# [WHAT YOU ARE ASKED TO DO]
The whole listing below is to be copied exactly, with every picture left out.

*****

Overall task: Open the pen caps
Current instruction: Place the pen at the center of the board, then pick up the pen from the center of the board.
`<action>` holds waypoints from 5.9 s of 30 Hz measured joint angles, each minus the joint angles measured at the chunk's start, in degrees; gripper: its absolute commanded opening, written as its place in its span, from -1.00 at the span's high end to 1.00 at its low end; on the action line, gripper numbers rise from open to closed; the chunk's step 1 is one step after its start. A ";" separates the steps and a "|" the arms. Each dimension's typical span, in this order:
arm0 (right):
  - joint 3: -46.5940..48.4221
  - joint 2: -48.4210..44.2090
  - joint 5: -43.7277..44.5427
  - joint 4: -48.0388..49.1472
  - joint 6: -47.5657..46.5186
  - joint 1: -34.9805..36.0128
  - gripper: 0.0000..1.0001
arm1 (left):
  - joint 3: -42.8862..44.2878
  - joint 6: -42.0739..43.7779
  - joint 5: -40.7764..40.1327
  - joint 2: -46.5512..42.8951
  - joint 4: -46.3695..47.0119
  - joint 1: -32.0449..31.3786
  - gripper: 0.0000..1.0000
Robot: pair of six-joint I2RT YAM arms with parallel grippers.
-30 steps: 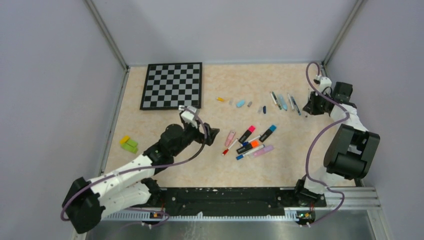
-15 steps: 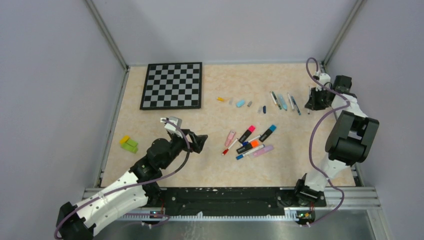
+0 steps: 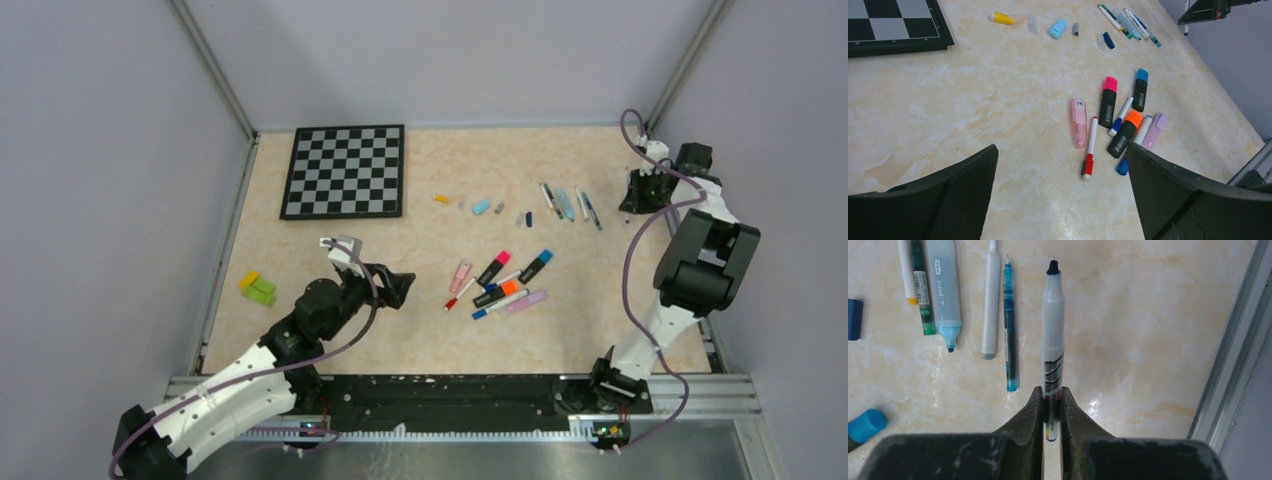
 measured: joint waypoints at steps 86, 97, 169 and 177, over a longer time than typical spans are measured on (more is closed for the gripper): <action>13.38 15.34 -9.03 -13.42 -2.84 1.42 0.48 | -1.09 -6.67 6.51 5.53 2.36 0.07 -0.97; 13.40 14.47 -7.58 -12.74 -2.08 1.42 0.48 | -1.09 -6.67 6.73 5.53 2.78 0.07 -0.97; -35.36 -44.98 -37.75 6.21 10.78 7.72 0.35 | 57.20 9.92 7.67 73.55 -30.62 -5.20 -0.44; -35.36 -44.98 -37.77 6.21 10.75 7.72 0.35 | 57.96 11.63 5.95 76.61 -32.48 -5.01 -0.26</action>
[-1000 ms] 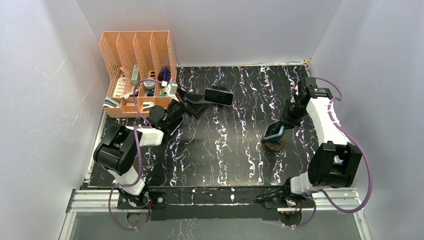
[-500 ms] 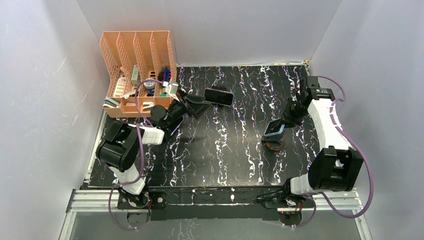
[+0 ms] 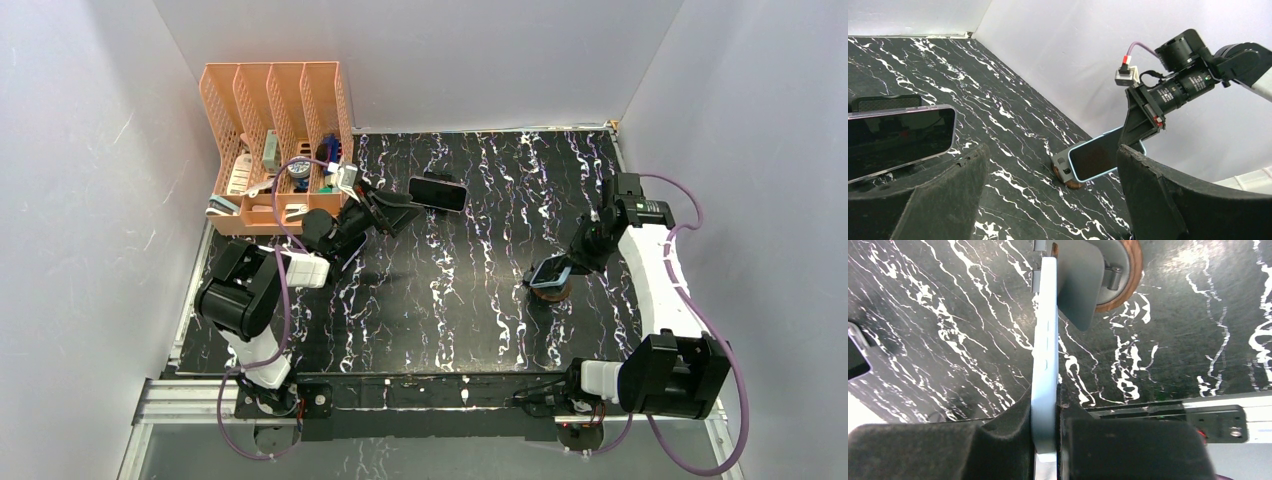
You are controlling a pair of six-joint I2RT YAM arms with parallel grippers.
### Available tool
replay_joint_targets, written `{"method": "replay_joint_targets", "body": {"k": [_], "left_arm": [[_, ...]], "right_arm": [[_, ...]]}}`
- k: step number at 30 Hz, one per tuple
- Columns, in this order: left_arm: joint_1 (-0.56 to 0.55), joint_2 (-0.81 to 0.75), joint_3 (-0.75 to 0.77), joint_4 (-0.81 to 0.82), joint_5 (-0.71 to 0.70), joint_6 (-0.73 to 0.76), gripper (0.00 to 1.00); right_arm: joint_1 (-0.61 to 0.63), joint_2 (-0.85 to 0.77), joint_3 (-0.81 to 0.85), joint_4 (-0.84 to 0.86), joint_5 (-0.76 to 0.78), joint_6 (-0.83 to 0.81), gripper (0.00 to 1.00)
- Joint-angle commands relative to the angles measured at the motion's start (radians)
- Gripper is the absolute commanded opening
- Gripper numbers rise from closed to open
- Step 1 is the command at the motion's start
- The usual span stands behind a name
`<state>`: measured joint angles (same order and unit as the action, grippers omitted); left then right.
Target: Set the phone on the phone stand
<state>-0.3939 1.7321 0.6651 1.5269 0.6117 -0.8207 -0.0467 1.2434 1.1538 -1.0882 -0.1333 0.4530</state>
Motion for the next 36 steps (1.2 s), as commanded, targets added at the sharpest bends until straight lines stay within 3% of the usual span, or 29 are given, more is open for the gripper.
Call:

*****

# [ANSWER TO THE EXERCISE]
Overall task: Open the pen caps
Current instruction: Place the pen at the center of the board, then pick up the pen from the center of the board.
`<action>` holds waypoints from 5.9 s of 30 Hz measured joint angles, each minus the joint angles measured at the chunk's start, in degrees; gripper: its absolute commanded opening, written as its place in its span, from -1.00 at the span's high end to 1.00 at its low end; on the action line, gripper numbers rise from open to closed; the chunk's step 1 is one step after its start. A ";" separates the steps and a "|" the arms. Each dimension's typical span, in this order:
arm0 (right):
  - joint 3: -46.5940..48.4221
  - joint 2: -48.4210..44.2090
  - joint 5: -43.7277..44.5427
  - joint 4: -48.0388..49.1472
  - joint 6: -47.5657..46.5186
  - joint 1: -34.9805..36.0128
  - gripper: 0.0000..1.0001
arm1 (left):
  - joint 3: -42.8862..44.2878
  - joint 6: -42.0739..43.7779
  - joint 5: -40.7764..40.1327
  - joint 2: -46.5512..42.8951
  - joint 4: -46.3695..47.0119
  - joint 1: -32.0449..31.3786
  - gripper: 0.0000..1.0000
Robot: pair of six-joint I2RT YAM arms with parallel grippers.
-30 steps: 
-15 steps: 
+0 steps: 
 measured: joint waypoints at steps 86, 97, 169 and 177, over a longer time than typical spans are measured on (more is closed for the gripper): <action>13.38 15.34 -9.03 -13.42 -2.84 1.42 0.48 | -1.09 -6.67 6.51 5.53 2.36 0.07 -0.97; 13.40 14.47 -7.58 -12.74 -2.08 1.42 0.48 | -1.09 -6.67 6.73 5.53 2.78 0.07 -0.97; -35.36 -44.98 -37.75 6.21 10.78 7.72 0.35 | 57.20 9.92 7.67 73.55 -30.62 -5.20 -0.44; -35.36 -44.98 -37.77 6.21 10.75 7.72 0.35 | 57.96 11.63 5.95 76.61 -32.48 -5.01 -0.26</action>
[-1000 ms] 
[-500 ms] 
[+0 ms] 
You are controlling a pair of six-joint I2RT YAM arms with parallel grippers.
### Available tool
replay_joint_targets, written `{"method": "replay_joint_targets", "body": {"k": [_], "left_arm": [[_, ...]], "right_arm": [[_, ...]]}}`
- k: step number at 30 Hz, one per tuple
- Columns, in this order: left_arm: joint_1 (-0.56 to 0.55), joint_2 (-0.81 to 0.75), joint_3 (-0.75 to 0.77), joint_4 (-0.81 to 0.82), joint_5 (-0.71 to 0.70), joint_6 (-0.73 to 0.76), gripper (0.00 to 1.00); right_arm: joint_1 (-0.61 to 0.63), joint_2 (-0.85 to 0.77), joint_3 (-0.81 to 0.85), joint_4 (-0.84 to 0.86), joint_5 (-0.76 to 0.78), joint_6 (-0.83 to 0.81), gripper (0.00 to 1.00)
- Joint-angle commands relative to the angles measured at the motion's start (radians)
- Gripper is the absolute commanded opening
- Gripper numbers rise from closed to open
- Step 1 is the command at the motion's start
- The usual span stands behind a name
`<state>`: measured joint angles (same order and unit as the action, grippers omitted); left then right.
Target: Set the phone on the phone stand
<state>-0.3939 1.7321 0.6651 1.5269 0.6117 -0.8207 -0.0467 1.2434 1.1538 -1.0882 -0.1333 0.4530</state>
Motion for the next 36 steps (1.2 s), as commanded, targets added at the sharpest bends until straight lines stay within 3% of the usual span, or 29 are given, more is open for the gripper.
Call:

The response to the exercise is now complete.